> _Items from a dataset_
********************
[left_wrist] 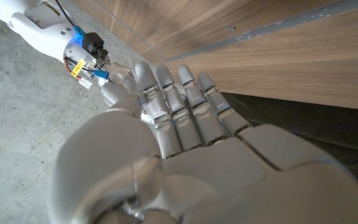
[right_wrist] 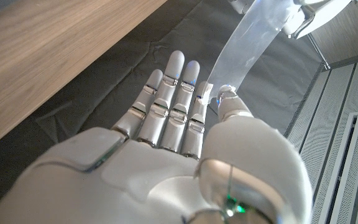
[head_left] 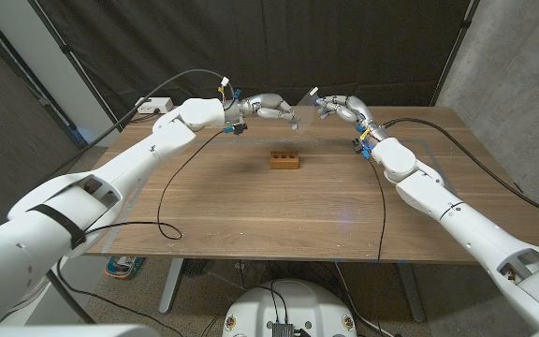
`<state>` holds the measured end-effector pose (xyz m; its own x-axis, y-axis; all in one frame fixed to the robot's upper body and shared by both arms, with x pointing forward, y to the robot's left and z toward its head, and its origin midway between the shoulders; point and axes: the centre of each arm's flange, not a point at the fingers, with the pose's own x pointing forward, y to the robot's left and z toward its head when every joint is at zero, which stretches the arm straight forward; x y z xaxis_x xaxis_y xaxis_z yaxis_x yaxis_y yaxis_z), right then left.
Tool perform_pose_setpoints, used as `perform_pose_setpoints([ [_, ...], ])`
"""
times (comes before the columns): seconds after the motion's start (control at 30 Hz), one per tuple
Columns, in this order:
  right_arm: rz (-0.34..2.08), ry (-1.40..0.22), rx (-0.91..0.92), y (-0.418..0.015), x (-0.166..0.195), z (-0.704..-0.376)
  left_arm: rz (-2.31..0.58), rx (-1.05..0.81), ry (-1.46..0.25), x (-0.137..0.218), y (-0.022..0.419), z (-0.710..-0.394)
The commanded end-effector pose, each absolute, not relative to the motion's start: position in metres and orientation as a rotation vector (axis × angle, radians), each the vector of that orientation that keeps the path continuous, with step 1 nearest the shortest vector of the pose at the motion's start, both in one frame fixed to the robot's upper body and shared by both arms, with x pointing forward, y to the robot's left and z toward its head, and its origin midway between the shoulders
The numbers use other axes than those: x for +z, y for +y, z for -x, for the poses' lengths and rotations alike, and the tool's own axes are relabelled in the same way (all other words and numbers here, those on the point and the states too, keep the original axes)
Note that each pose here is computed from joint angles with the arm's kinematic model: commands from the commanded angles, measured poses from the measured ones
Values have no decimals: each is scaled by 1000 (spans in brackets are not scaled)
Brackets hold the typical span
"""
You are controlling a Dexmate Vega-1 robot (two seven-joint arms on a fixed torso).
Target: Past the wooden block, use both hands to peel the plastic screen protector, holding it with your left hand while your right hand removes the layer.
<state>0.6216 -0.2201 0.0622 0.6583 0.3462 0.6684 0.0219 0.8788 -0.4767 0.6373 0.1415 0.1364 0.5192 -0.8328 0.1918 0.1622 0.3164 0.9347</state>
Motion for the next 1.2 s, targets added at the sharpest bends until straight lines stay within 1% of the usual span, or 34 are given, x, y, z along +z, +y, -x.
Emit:
perform_pose_setpoints([
  [0.03,450,-890,101,-221,63,-618,-1041,-757,-770,135,140,-639],
  [0.27,451,-898,77,-220,64,-619,-1036,-759,-770,135,141,-638],
  [0.5,464,-864,88,-226,61,-622,-999,-763,-772,136,144,-639],
  [0.77,496,-877,18,-227,59,-619,-957,-785,-771,136,144,-642],
  [1.03,516,-918,-39,-224,62,-616,-951,-794,-764,135,144,-644],
  [1.2,542,-961,-109,-218,63,-612,-938,-810,-763,134,143,-644],
])
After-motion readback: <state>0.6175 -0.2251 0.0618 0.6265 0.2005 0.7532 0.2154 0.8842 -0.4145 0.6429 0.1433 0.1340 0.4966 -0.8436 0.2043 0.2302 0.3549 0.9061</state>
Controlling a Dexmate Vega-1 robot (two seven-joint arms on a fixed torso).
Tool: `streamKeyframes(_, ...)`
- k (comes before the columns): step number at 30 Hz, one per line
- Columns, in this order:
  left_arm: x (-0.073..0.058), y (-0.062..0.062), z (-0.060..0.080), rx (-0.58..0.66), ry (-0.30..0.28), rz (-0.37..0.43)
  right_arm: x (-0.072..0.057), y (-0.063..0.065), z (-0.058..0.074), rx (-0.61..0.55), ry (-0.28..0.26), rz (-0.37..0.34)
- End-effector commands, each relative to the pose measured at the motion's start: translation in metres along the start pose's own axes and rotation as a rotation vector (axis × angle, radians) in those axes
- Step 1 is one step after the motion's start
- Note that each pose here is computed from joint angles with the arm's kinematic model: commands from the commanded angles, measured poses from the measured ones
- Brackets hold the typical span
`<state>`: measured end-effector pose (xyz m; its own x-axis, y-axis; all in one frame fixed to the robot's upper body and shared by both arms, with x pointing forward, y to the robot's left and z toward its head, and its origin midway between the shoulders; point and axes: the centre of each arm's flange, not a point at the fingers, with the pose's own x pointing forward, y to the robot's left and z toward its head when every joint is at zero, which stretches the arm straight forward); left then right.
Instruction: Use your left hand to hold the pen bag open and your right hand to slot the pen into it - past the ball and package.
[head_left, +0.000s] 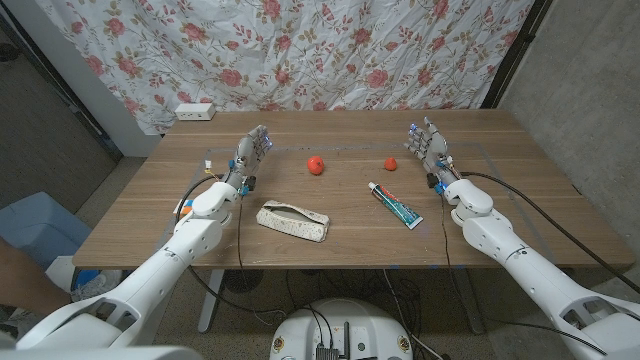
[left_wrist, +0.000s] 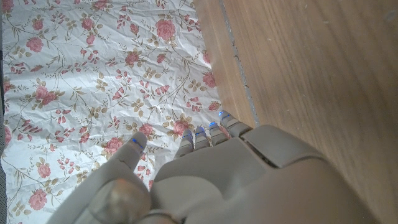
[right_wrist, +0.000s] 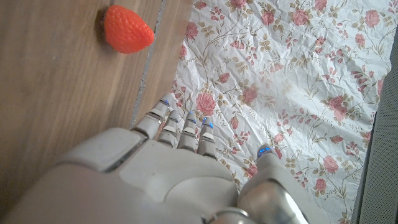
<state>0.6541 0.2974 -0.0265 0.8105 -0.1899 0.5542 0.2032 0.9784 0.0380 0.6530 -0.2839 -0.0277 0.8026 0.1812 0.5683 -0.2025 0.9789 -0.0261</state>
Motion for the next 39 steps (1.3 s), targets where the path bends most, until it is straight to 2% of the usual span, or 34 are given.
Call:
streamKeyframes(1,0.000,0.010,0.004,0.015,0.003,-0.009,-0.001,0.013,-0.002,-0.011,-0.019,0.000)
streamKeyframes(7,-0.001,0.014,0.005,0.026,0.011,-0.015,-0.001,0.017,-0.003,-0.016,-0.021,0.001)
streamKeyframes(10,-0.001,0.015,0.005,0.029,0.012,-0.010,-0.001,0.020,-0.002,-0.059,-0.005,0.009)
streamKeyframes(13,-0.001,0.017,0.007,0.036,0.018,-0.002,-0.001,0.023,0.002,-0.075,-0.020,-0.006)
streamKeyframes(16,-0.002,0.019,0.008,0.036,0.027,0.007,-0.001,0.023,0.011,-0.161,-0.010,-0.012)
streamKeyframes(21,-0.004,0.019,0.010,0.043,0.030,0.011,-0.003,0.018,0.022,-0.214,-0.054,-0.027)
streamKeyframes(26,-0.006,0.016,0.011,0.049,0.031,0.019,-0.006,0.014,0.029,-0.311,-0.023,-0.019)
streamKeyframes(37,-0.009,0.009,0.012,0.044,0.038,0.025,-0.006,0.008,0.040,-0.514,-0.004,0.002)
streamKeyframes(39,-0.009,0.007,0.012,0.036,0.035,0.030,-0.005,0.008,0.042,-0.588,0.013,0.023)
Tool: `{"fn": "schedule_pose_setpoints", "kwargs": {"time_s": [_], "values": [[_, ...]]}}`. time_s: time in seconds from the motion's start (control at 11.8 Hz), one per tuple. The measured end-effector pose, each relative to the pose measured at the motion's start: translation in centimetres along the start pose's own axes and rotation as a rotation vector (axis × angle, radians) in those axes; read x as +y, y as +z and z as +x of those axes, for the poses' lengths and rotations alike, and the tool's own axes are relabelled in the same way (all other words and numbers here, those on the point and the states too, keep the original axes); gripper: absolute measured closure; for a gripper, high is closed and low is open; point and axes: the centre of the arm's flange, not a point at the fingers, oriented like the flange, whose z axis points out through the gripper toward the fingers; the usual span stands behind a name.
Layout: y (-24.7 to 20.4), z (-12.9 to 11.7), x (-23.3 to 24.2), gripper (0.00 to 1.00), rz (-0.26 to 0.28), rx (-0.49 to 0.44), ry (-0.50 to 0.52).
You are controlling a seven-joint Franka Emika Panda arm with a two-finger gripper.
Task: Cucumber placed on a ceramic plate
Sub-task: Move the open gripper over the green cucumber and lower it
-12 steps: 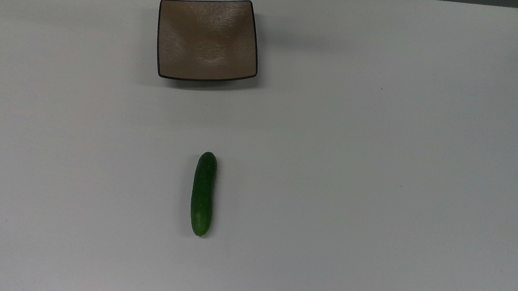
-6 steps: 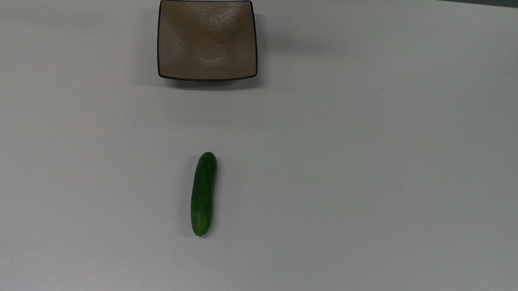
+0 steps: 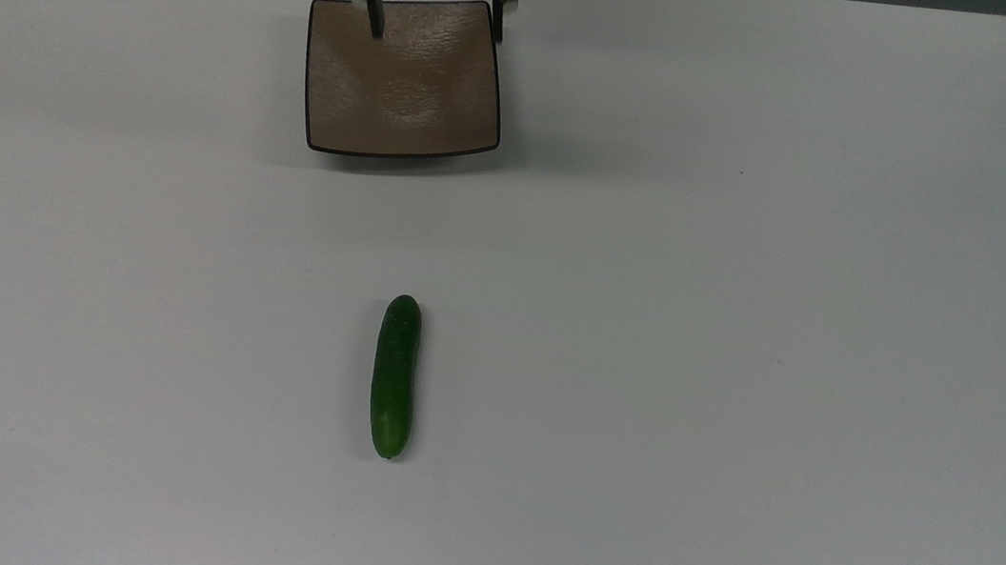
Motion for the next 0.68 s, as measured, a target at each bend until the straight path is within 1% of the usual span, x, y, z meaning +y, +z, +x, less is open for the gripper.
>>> {"fn": "schedule_pose_setpoints", "kwargs": {"time_s": [0.51,0.68], "values": [[8.3,6.0,1.8,0.0,-0.013,0.106,0.02],[11.2,7.6,2.2,0.0,-0.013,0.095,0.023]]}}
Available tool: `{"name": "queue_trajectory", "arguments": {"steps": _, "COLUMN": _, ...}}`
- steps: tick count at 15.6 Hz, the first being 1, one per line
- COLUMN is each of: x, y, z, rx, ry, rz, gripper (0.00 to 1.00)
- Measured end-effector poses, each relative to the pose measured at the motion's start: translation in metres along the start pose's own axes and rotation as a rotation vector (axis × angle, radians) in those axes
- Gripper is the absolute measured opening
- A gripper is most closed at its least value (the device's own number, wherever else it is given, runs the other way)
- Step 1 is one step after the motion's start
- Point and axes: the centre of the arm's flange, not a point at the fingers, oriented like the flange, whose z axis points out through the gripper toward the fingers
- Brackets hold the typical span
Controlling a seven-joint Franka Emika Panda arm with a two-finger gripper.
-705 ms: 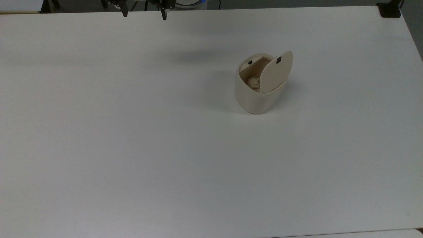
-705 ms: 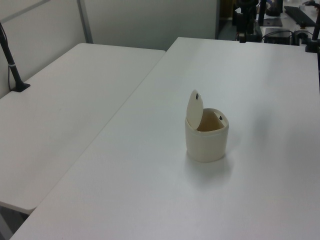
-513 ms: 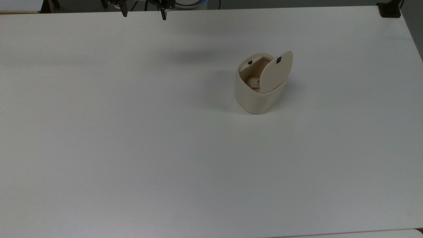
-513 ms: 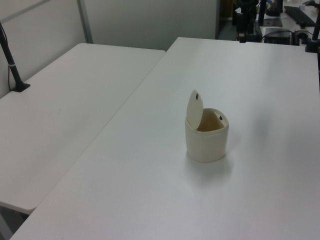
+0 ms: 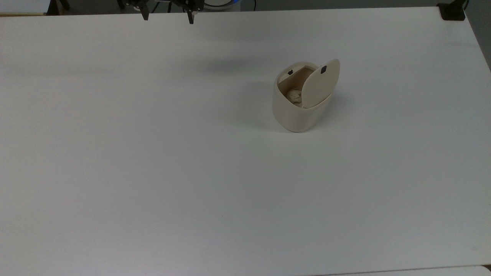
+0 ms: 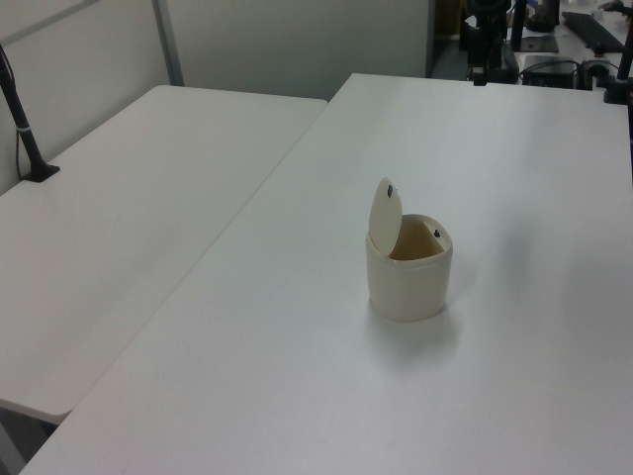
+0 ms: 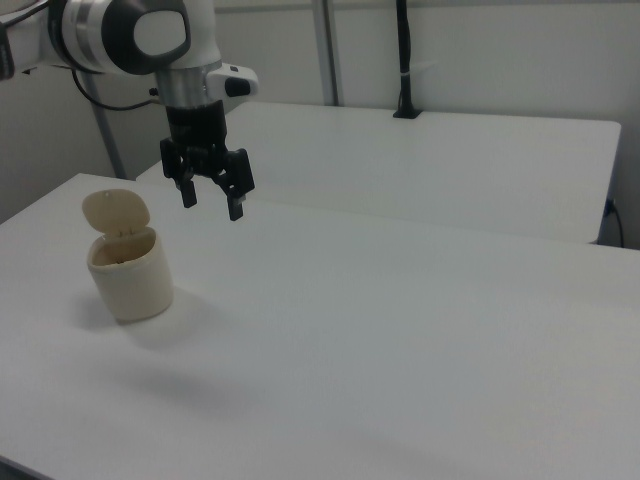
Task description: Close the trash bin
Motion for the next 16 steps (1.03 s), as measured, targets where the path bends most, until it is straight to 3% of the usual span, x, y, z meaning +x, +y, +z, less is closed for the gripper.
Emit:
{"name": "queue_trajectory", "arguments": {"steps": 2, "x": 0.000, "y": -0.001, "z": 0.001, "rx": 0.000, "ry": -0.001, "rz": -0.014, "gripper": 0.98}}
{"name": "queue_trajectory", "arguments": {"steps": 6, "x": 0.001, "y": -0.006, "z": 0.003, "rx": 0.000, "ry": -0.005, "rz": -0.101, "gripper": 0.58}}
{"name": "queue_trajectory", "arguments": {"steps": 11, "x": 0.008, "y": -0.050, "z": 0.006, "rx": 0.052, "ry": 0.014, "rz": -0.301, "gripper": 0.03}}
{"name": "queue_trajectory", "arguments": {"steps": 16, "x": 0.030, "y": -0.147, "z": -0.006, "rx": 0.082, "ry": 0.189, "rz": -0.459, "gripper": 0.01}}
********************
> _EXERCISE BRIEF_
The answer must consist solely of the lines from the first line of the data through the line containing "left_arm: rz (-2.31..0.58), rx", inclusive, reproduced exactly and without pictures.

> _OUTPUT OF THE EXERCISE_
[left_wrist] 
[right_wrist] 
[head_left] 
`<state>` holds the measured end-effector pose (xyz m; its own x-axis, y-axis; all in one frame fixed to the robot's upper body and shared by both arms, with x pointing forward, y to the robot's left and z toward its head, and its origin midway between the shoulders; point and axes: the centre of each arm's flange, not a point at the fingers, with the pose's own x pointing forward, y to the robot's left and z toward its head when every joint is at zero, which stretches the arm straight forward; x y z xaxis_x xaxis_y xaxis_z yaxis_x yaxis_y yaxis_z), right then left.
Tool perform_pose_setpoints, used as `perform_pose_setpoints([ [_, ...], ])`
"""
times (comes before the columns): seconds after the motion's start (control at 30 Hz), one per tuple
Columns, in this order:
  right_arm: rz (-0.34..2.08), ry (-1.40..0.22), rx (-0.91..0.92), y (-0.418..0.015), x (-0.166..0.195), z (-0.704..-0.376)
  left_arm: rz (-2.31..0.58), rx (-1.05..0.81), ry (-1.46..0.25), x (-0.137..0.218), y (-0.022..0.419), z (-0.710..-0.394)

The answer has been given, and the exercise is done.